В туалет я продолжал ходить. Все в те же полуночные и предрассветные часы отвязывался и, придерживаясь одной рукой за стену, другой опираясь на костылек, совершал эти трудные вояжи. Когда Костя, случалось, не спал, помогал мне по своей охоте, водил туда и обратно, придерживая под мышки. Раз в неделю у меня был праздник. Меня отвязывали, вываливали из кроватки на койку, чтобы протереть спину камфорным спиртом. Прежде Сергей Николаевич осматривал ее, прощупывал и говорил: «Великолепно! Молодец!.. Ни красноты, ни сини». Затем сестра массировала всю спину, втирая спирт. И казалось мне в эти минуты, что нет на свете большего счастья, чем ощущение радости своего тела. Костя проникался моим настроением, присаживался ко мне на край койки, благодушно ухмыляясь в усы, выспрашивал:

— Ну, что? Хорошо тебе? Не болит?!

— Она у меня. Костя,— охотно объяснял я,— когда не шевелюсь, не болит, будто совсем здорова... забываю даже...
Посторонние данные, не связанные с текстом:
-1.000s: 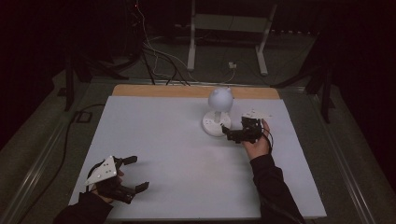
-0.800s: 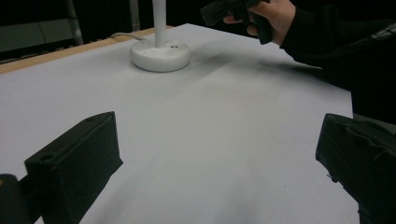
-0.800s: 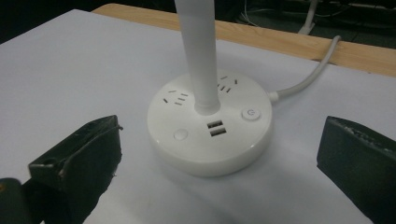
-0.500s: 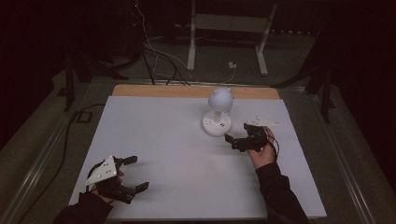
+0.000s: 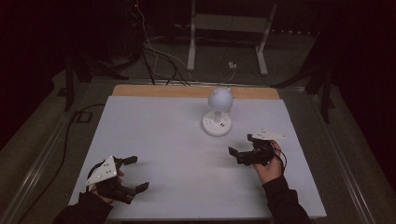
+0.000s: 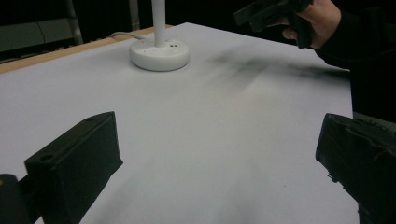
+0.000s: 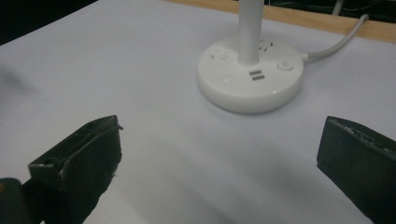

Меня часто наказывала эта забывчивость; чихну, к примеру, во все свое удовольствие — и будто острый железный прут всадят в спину! Испарина выступит на лбу от боли. После этого какое-то время зажимаю нос в страхе пальцами, как засвербит в нем. ...Жизнь врачей, мне думалось, верх всевозможного блага. Сами никогда не болеют, всегда бодрые, уверенны... И уж такие важные! Больные им прямо в рот заглядывают — ловят каждое слово. И каждый день они, почитатели их,— больные — новые; одни уходят, другие приходят, как у нас квартиранты. Ведь это очень интересно —всегда с новыми!

Рядом на койку положили парня моего возраста, может, чуть помоложе. Парень светлолицый, с выпуклыми прозрачными глазами; звать Андрей Фаст — из немецкой деревни. У Андрея, как и у меня, был болен позвоночник, только верхнего, грудного отдела. Сергей Николаевич с невысокой чернявой женщиной, которую я еще не видел здесь, внимательно осмотрели мою кроватку, очевидно, как образец. Но к вечеру вернули в палату Андрея точно с такой же. Уложили его в кроватку, укрыли одеялом, .ушли все. Стихло в палате.